Because many LLMs rely on massive volumes of open-source data and third-party components, enterprises may not fully understand the provenance or integrity of what they are training on.
“How do I know that this data I pulled up – it’s all open source – where’s it coming from?” Chacon said. “Is it going to have a little backdoor in here that’s going to throw me off?”
These concerns are increasingly reflected in formal guidance. The National Institute of Standards and Technology’s AI Risk Management Framework emphasizes documenting and tracing the provenance of training data and understanding data sources for transparency and accountability in AI systems.
To mitigate those risks, she said organizations need governance frameworks for LLMs that mirror mature software security practices. That includes vetting data sources, monitoring training pipelines, and establishing baselines for expected model behavior.
“Do you have a baseline, which is something fundamentally you do in cybersecurity? And AI is included in that environment,” she said. That way, it should be easier to spot deviations.
However, those controls become more difficult when models are proprietary or opaque. “Not every model is open, so you’re not going to be able to fully dive in to see what’s normal, to see what’s there,” Chacon said. “There could be other issues depending on where it’s made, who made it. There’s a lot of moving parts.”
Eat your cyber vegetables
Inside Cisco, Chacon said security teams scan AI models hosted on open repositories using Cisco’s own AI capabilities to detect malicious behavior.
“We work with Hugging Face and our Cisco threat team, and we scan those models to look for anything malicious in there,” she said.
Despite the novelty of LLMs, Chacon emphasized that securing them does not require abandoning cybersecurity fundamentals. Instead, it requires applying those fundamentals consistently while keeping humans engaged rather than disengaged by rote compliance exercises.

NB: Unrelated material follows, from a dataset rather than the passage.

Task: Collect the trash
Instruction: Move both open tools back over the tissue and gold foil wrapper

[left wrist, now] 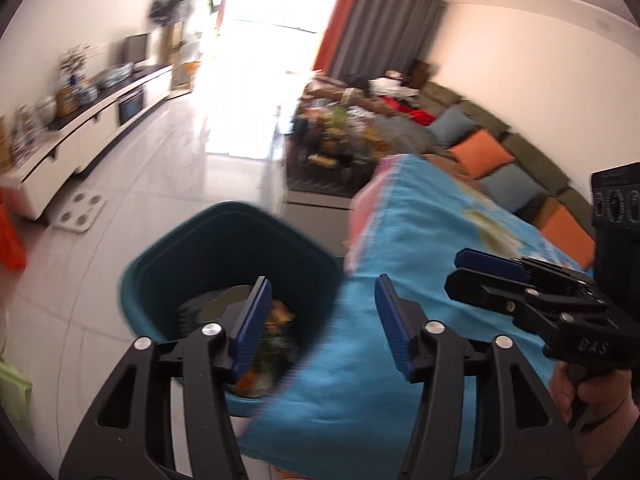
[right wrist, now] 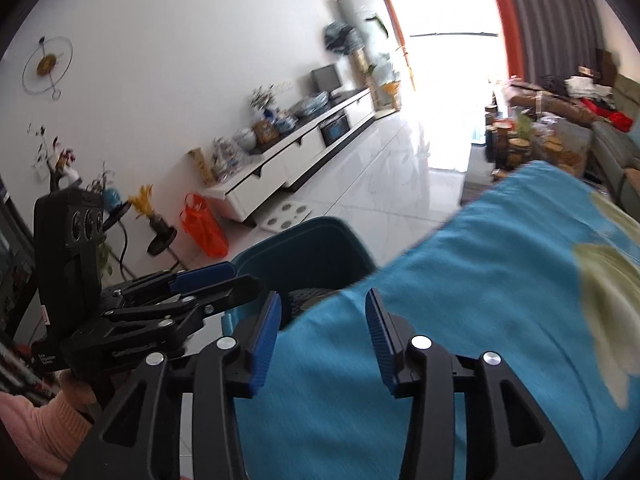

“You need to have your cyber vegetables eaten,” she said, borrowing a phrase coined by a colleague.
Those basics include multi-factor authentication, network segmentation and clear policies governing how employees interact with AI tools.
“You always take your grandma’s advice,” Chacon said. “There’s different locks for windows and doors, and you need to find the right locks for those doors.”
Another factor is employee motivation. She warned that training programs fail when employees do not understand why AI security matters to them. She recounted the experience of a friend who was required to complete hours of security training after she may or may not have scanned an unauthorized QR code.
“She was like, ‘Why am I sitting here and just clicking buttons? This has no stake to me,’” Chacon said.
As enterprises rely more heavily on LLMs to generate content, analyze data and support decision-making, Chacon said accountability must remain with humans.
“There’s this great quote from IBM (that says) a computer can never be held accountable, so it should not make management choices,” she said. “It’s all humans for the important things.”